Right then - I have the results, but frankly I'm at a loss to explain some of them.
I'll detail in full the test conditions - because hopefully somebody will spot the flaw I must have made to produce these results. Clearly, I have no ability to measure each mics self-noise in any quantitive way, so following Dave's suggestion, I took a DMX terminator, and replace the 680Ohm resistor with a 150Ohm. In my studio, I set the mic pre-amp in my Tascam 16/4 to the setting I would normally use for fairly close in VO type work, which is around 60% rotation of the knob and never a problem, noise wise, even with the least sensitive mic I have - the Shure SM7B.
I then plugged an XLR cable into the other studio, where there is no machinery or noise generating items. I set out a towel, centre of the room to place the mics on, one after the other, and set up a video camera on a mic stand. There is a very low level noise source in the room - an almost unperceptable low frequency rumble from the air handling, which I forgot to turn off and I think I can hear in some of the clips, but not in others.

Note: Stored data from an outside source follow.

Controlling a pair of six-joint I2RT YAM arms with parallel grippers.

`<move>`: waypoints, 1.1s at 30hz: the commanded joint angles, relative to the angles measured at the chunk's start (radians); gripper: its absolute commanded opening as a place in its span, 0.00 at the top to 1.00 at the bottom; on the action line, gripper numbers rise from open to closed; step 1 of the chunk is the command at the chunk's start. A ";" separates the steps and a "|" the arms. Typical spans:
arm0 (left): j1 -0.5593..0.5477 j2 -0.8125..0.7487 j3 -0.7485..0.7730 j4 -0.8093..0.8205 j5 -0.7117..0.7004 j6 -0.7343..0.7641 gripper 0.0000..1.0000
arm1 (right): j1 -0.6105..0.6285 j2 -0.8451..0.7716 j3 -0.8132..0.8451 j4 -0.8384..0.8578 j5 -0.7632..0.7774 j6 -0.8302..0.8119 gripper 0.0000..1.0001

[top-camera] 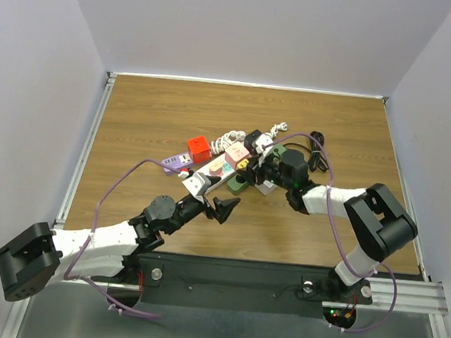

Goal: Insert the plug

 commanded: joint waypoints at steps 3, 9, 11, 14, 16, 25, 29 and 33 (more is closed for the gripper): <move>0.038 -0.025 -0.015 0.001 0.039 -0.024 0.01 | -0.004 0.025 0.028 0.105 -0.111 -0.043 1.00; 0.046 -0.005 -0.010 0.006 0.049 -0.020 0.01 | -0.002 0.038 0.021 0.103 -0.121 -0.058 0.99; 0.047 -0.005 -0.010 0.006 0.049 -0.021 0.01 | -0.002 0.048 0.022 0.103 -0.118 -0.061 1.00; 0.047 -0.009 -0.012 0.007 0.056 -0.020 0.01 | -0.004 0.061 0.021 0.102 -0.108 -0.063 1.00; 0.047 -0.014 -0.013 0.010 0.060 -0.017 0.01 | -0.002 0.068 0.021 0.102 -0.112 -0.064 0.99; 0.047 -0.008 -0.015 0.016 0.068 -0.011 0.01 | -0.004 0.067 0.013 0.094 -0.089 -0.072 0.99; 0.047 -0.006 -0.013 0.016 0.068 -0.008 0.01 | -0.002 0.056 0.016 0.072 -0.096 -0.077 1.00; 0.047 -0.005 -0.013 0.018 0.069 -0.004 0.01 | -0.002 0.058 0.037 0.002 -0.101 -0.087 1.00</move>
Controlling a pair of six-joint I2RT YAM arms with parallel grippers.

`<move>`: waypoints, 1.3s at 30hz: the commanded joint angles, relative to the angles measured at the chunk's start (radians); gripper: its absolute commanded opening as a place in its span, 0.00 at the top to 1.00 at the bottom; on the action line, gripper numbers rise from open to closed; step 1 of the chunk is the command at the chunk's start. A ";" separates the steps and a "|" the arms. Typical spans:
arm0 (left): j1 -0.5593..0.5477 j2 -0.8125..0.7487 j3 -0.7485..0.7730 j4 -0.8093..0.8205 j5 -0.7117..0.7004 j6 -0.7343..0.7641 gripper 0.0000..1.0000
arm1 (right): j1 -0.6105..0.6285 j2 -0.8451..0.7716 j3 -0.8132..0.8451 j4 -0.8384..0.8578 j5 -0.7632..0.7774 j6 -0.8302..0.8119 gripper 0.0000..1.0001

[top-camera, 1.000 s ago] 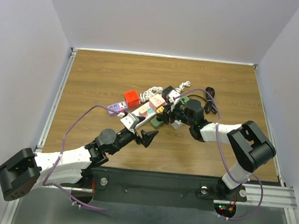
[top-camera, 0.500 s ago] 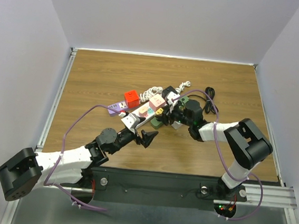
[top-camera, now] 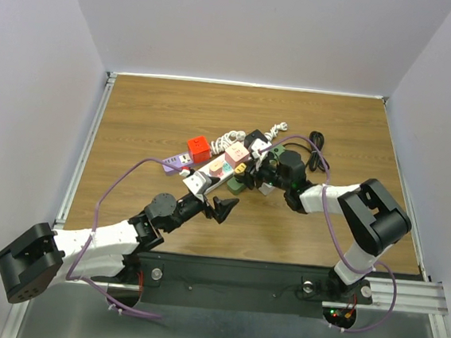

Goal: Insert the plug

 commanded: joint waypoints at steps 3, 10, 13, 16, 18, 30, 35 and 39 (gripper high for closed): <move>0.002 -0.004 -0.008 0.050 0.015 0.012 0.01 | -0.004 0.010 0.051 -0.059 -0.004 -0.028 0.99; 0.002 -0.009 -0.011 0.054 0.021 0.012 0.01 | -0.002 0.031 0.025 -0.065 0.017 -0.002 0.99; 0.002 -0.012 -0.014 0.054 0.026 0.010 0.01 | -0.004 0.058 0.030 -0.079 0.025 0.006 0.99; 0.002 -0.019 -0.020 0.058 0.026 0.007 0.01 | -0.004 0.068 0.019 -0.079 0.029 0.012 1.00; 0.002 -0.021 -0.023 0.062 0.028 0.007 0.01 | -0.002 0.082 0.019 -0.082 0.034 0.017 1.00; 0.002 -0.032 -0.032 0.073 0.040 0.012 0.01 | -0.002 0.111 -0.012 -0.093 0.115 0.055 0.99; 0.002 -0.036 -0.038 0.082 0.038 0.013 0.01 | -0.002 0.088 -0.079 -0.041 0.164 0.110 1.00; 0.002 -0.038 -0.038 0.082 0.034 0.012 0.01 | -0.002 0.097 -0.144 0.054 0.195 0.171 1.00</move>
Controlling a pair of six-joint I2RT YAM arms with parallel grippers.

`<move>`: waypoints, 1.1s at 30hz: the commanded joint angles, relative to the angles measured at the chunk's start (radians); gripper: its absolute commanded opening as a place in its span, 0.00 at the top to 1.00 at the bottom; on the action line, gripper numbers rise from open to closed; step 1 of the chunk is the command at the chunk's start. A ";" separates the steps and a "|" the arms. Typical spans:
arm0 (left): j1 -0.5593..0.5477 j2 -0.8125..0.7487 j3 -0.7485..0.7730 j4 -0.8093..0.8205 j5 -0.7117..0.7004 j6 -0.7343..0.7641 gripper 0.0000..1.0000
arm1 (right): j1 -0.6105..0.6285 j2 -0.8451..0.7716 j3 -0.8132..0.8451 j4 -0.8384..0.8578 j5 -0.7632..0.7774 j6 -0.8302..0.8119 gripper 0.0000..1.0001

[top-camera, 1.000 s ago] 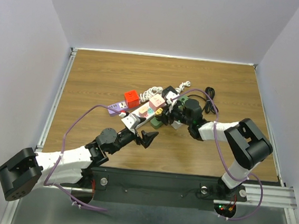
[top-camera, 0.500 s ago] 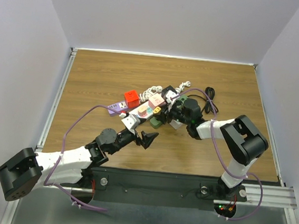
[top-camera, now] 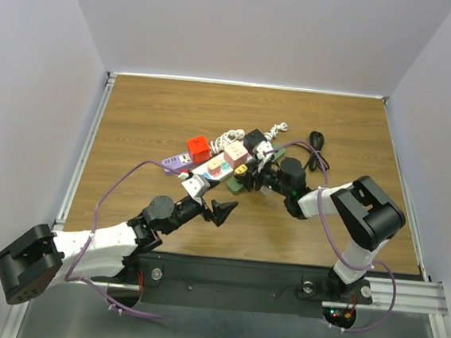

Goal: Insert the plug

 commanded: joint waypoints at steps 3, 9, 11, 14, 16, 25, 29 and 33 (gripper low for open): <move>0.002 -0.032 -0.008 0.058 0.009 0.012 0.01 | -0.005 0.056 -0.125 -0.011 0.100 0.084 1.00; 0.002 -0.040 -0.010 0.058 0.012 0.011 0.01 | -0.004 0.107 -0.119 0.036 0.108 0.090 1.00; 0.002 -0.037 -0.010 0.057 0.009 0.011 0.01 | -0.005 0.122 -0.108 0.035 0.101 0.085 1.00; 0.002 -0.034 -0.010 0.057 0.004 0.009 0.01 | -0.004 0.125 -0.115 0.038 0.086 0.076 1.00; 0.002 -0.028 -0.007 0.057 -0.002 0.012 0.01 | -0.002 0.124 -0.128 0.039 0.086 0.065 0.99; 0.002 -0.021 -0.002 0.055 0.010 0.014 0.02 | 0.038 0.113 -0.144 0.035 0.135 0.039 1.00; 0.002 -0.024 -0.003 0.055 0.018 0.009 0.02 | 0.038 0.095 -0.099 -0.026 0.144 0.050 1.00; 0.002 -0.029 -0.005 0.057 0.021 0.006 0.02 | 0.038 0.075 -0.067 -0.109 0.150 0.054 1.00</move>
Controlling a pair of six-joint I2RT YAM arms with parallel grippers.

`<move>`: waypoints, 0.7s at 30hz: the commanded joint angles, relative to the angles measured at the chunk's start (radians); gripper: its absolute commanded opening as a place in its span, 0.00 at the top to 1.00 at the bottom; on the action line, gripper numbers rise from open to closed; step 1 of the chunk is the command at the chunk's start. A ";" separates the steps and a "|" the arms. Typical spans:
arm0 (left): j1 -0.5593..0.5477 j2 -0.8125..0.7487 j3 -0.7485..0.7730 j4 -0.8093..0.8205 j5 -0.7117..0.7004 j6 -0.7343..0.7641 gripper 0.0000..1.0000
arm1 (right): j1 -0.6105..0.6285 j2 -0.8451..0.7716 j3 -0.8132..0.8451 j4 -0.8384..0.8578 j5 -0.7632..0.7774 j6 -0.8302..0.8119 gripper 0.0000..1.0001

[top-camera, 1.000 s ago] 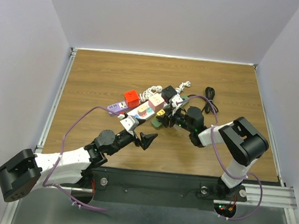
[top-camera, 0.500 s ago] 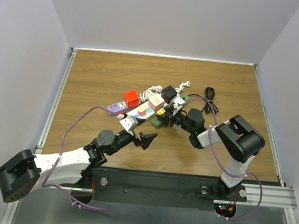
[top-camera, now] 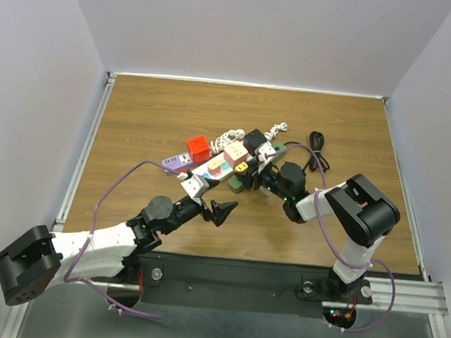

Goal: Insert the plug

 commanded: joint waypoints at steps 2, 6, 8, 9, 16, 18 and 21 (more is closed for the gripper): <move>0.002 -0.017 -0.005 0.053 0.042 -0.001 0.02 | 0.012 0.006 0.010 -0.378 0.072 0.020 0.99; 0.002 -0.022 -0.008 0.057 0.050 -0.001 0.02 | 0.012 -0.023 0.032 -0.471 0.105 0.016 0.99; 0.002 -0.023 -0.011 0.059 0.054 -0.003 0.02 | 0.012 -0.034 0.046 -0.496 0.111 0.023 1.00; 0.002 -0.026 -0.013 0.059 0.059 -0.006 0.02 | 0.013 -0.035 0.049 -0.509 0.119 0.025 1.00; 0.002 -0.049 -0.026 0.067 0.068 -0.012 0.02 | 0.033 0.000 0.073 -0.565 0.144 0.029 1.00; 0.002 -0.060 -0.030 0.067 0.070 -0.012 0.02 | 0.055 0.028 0.087 -0.585 0.167 0.026 1.00; 0.002 -0.063 -0.034 0.071 0.073 -0.012 0.03 | 0.073 0.039 0.081 -0.593 0.202 0.034 1.00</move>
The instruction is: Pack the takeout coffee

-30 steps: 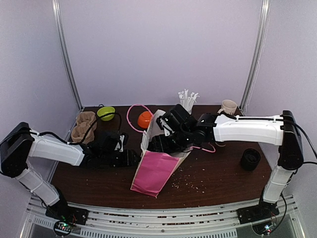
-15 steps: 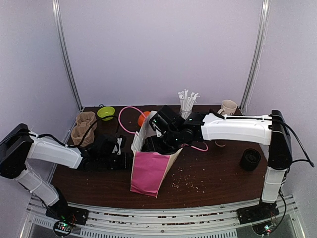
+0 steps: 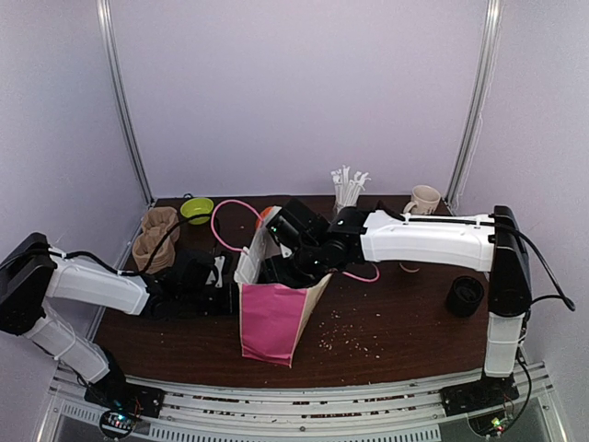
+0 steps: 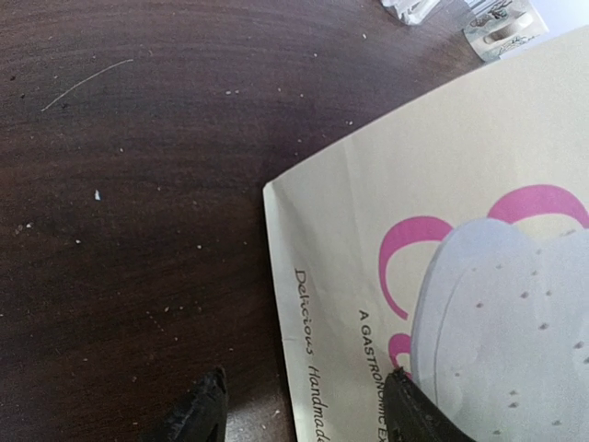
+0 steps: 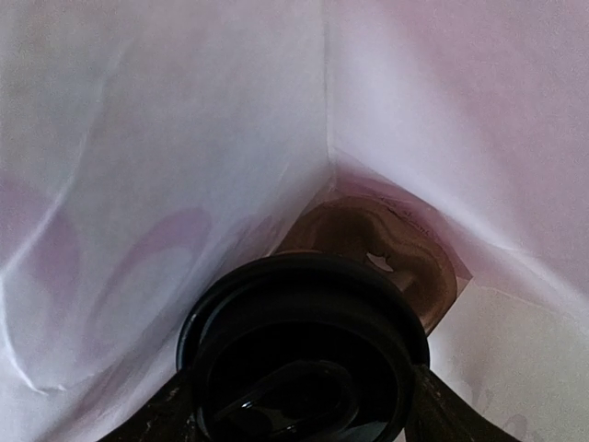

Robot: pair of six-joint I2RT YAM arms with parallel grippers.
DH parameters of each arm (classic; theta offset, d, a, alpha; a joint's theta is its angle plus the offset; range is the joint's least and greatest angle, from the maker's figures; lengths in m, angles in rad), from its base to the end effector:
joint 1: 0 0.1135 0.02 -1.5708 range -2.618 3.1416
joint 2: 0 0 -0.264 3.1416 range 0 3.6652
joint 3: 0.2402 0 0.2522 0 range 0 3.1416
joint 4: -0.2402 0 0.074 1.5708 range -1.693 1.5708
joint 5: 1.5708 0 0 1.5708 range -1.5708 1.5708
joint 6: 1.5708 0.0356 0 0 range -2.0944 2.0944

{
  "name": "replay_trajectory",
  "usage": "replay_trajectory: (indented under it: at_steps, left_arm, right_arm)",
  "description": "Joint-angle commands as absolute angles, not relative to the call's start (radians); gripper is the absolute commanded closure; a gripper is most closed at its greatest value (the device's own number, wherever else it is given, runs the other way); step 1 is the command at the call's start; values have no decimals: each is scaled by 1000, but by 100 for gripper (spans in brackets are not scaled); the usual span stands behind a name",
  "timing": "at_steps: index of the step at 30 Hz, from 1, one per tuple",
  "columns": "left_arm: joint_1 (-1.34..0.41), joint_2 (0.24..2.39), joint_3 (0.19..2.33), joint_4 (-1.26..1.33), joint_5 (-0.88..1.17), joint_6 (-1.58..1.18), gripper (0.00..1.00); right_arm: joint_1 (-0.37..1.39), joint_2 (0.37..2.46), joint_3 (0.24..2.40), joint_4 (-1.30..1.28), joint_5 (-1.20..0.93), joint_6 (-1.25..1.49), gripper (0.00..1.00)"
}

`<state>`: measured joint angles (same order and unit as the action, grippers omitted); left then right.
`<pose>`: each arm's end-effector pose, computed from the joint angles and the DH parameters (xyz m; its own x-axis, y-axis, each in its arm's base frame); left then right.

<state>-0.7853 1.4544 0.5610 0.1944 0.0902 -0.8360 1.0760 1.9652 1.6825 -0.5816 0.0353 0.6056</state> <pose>0.1911 -0.1956 0.1520 -0.8637 -0.1814 -0.4702 0.1672 0.7771 -0.6068 0.2122 0.3906 0.2632 -0.7914 -0.2687 -0.5490 -0.5085 0.7878 0.3475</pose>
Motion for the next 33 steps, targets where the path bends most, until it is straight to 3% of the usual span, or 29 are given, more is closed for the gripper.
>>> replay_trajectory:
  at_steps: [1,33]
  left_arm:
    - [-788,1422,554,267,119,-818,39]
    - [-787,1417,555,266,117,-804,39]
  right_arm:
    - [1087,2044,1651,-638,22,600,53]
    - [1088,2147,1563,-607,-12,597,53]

The test procedure was as follows. Starting with the line terminator, I put Cubase into record, and the same with the video camera. Then, one by one, without turning off phantom, I simply disconnected and reconnected each mic. I announced each mics name from around two feet away, again - hardly audible I discovered on revising the recording. Each mic would have a loud click or pop as the XLR went in, then some handling noises as I positioned it on the towel, then a quiet announcement of which one it was. I then stayed as quiet as I could for a few seconds, then repeated the process with the next mic. NO adjustments to the recording at all.
On the conclusion of the tests I brought into cubase the video file and slid it to line it up against the audio recording. The audio from the camera was not used.
Then, clip by clip, I edited out the clicks, and handling noises, and my announcement - just leaving a short recorded silence. I then Moved these all up to each other producing a noise floor that goes up and down - and is produced by the microphone - the preamp and system noise remaining constant throughout.
I could see on the screen a few had defined raised noise floors, but at this time I didn't;t do anything about it. I then exported this audio track to a file on disk. All this took place at 44.1KHz, 32 bit sampling - which is the current template I'm working with for some CD products.
This file I then brought back into Cubase and normalised it to 0dB, making the noisiest microphone virtually full scale, and then the quieter ones able to have a reading taken from the Cubase LUFS meter I now use lots, thanks to this forum.
I tabled the results and they are as follows:
150 ohm resistor -42.2
shure sm57 1970's -35.8
shure sm57 modern -38.2
shure sm58 -40.2
shure beta 58 -23.1
shure beta 57 -41.3
Beyer M201 -40.2
shure sm86 -33.8
thomann sc-100 -21
samson c-01 -16.2
oktava mk-309 -18.8
chinese mc-100 - 10.6
akg 414 -2.8
at 2020 -22.2
akg d112 -38.6
akg190 -32.9
thoman condenser -21.7
chinese mc10 -0.1
shure sm7b -39.4
electrovoice re320 -37.7
None of these mics cause me any issues when I use them, but I'm at a loss to make sense of these results. The second noisiest mic is the AKG 414 which makes no sense, but I re-ran the test and got the same results.
There MUST be a functional and basic flaw in this test, but I cannot think what it is?
The video showing what it looks like is
The second half is the sequence without the normalisation.
There are a few other issues. There appears to be problems with at least a couple. The Shure Beta58 when the gain is ramped up in the normalisation process brings with it some strange noises. Some of the noisy mics have constant noise, but others it changes in volume and texture?
I'm hoping that some of you can find the flaw in the test process, or if not can maybe replicate the results with their kit.
My thought process was simple - if I found the noisiest clip, then increasing this to maximum level by adding gain in the normalisation process would raise EVERY clip by the same amount. This worked as expected on most, but the noisiest mic I believe to be actually faulty - you can hear it's noise when used at normal recording distances and gain - BUT the AKG 414, the second noisiest mic in the test is NOT a noisy mic - but where is this noise coming from? The dynamics are all less sensitive and have low noise figures, bar one. The two Shure 57s with nearly 40 years between them are close but not identical. The quietest Shure condenser the 87 does pretty well compared to others.
Is the test flawed in a way that I haven't spotted? Clearly, they all have different sensitivities, but the gain setting on the preamp was where I expect give or take a bit. What has gone wrong? Clearly my expectation that the differences would be small were totally wrong - I really didn't expect these results at all. Mics I figured would be less good aren't and ones I really like doing less well.
I really need somebody else to do something similar and see if the results follow the same trend.
I very strange set of results - the conclusion just differs from the expected!
The noise for each one is different - which is interesting.
Sorry for the on screen watermark - I thought I had the full version and turned out to be a demo!